With Cardinal Coccopalmerio, John Allen related that the former Cardinal archbishop of Milan, Dionigi Tettamanzi, also indicated his openness to allowing the change in practice as long as “confusion is avoided about the indissolubility of marriage.”

John Allen listed the cardinal’s conditions, including that the couple is “involved in Christian formation for adults.” Allen notes that while the two statements could indicate support for a change in the practice of the Church, “strong opposition” still exists among the Synod bishops.

Earlier this week, Archbishop Salvatore Fisichella, president of the Pontifical Council for Promoting the New Evangelization, told the Italian daily paper La Stampa, “I have an idea on how to break the deadlock.”

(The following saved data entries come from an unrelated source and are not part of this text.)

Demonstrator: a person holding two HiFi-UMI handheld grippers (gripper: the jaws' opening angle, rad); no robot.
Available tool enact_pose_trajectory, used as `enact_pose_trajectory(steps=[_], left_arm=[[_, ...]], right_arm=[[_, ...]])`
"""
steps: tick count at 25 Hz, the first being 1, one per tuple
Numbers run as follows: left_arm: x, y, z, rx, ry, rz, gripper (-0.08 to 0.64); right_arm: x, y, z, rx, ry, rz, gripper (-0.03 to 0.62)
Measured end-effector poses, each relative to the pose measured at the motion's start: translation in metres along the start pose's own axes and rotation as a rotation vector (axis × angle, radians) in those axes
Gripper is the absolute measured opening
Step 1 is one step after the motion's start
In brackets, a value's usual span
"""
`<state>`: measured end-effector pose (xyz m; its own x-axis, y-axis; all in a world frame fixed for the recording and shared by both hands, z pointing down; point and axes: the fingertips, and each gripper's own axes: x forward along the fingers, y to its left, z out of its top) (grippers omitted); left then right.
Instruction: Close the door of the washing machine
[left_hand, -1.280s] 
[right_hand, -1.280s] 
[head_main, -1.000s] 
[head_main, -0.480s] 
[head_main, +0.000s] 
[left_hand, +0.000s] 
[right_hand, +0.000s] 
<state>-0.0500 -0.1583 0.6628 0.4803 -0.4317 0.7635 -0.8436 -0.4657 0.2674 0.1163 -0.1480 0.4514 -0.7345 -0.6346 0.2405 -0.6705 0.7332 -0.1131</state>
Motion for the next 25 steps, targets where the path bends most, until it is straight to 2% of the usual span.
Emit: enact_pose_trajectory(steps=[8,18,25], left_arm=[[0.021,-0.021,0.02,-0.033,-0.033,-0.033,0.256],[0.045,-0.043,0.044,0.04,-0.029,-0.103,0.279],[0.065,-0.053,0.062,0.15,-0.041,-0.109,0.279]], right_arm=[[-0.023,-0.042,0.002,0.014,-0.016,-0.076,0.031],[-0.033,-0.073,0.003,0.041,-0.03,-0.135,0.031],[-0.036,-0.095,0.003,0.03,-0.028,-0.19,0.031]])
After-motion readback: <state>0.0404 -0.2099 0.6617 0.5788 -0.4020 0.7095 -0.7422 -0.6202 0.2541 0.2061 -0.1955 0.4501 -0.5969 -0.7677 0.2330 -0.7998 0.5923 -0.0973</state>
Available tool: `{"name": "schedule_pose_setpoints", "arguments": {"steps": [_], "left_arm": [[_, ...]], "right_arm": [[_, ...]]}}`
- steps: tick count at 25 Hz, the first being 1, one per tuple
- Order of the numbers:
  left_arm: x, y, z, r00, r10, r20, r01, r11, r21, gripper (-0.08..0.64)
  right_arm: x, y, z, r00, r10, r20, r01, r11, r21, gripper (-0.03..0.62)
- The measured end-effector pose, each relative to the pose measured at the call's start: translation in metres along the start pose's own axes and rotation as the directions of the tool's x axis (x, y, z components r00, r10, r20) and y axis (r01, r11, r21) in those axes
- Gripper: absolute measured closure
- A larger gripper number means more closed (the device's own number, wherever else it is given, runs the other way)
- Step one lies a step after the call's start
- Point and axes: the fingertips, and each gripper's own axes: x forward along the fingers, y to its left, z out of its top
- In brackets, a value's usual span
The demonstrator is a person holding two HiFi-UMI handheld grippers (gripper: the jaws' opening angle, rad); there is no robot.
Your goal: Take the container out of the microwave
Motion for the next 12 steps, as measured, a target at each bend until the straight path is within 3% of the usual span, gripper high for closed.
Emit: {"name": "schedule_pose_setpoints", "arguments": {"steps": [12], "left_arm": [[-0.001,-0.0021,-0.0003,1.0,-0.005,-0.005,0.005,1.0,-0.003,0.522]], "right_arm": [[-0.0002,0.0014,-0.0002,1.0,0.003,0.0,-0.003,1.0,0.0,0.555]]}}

Asked bluntly whether he would favor allowing divorced and civilly remarried Catholics to receive Communion, Fisichella advocated a “return to the primacy of conscience.”

He said, “I don’t want to start judging and theorizing based on specific cases. But who in today’s world can say they have not had cases of members of their own families living together or divorcing?”

“Unfortunately, we are immersed in a reality in which the beauty of marriage has been wounded. There has been too much emphasis on the canonist, or legal, dimension of marriage, which has led us often into the waters of legalism,” he said. “Recuperating the sacramental dimension would make it easier to find different solutions, in continuity with original doctrine. Here we return to the primacy of conscience. Nothing and no one can intervene in this.”

“Of course, it must be a conscience that is illuminated by the Word of God, that is reflected upon and that accepts the obedience of a path,” Archbishop Fisichella said.

Matthew McCusker, a spokesman in Rome for Voice of the Family, said that Fisichella is not sufficiently distinguishing between “a well-formed and an ill-formed conscience.”

“The Church would not be acting mercifully or pastorally if she changed her teaching or practice to accommodate ill-formed consciences,” McCusker said. “Her pastors would in fact be neglecting their clear duty to assist Catholics to form their consciences in accordance with the truth.”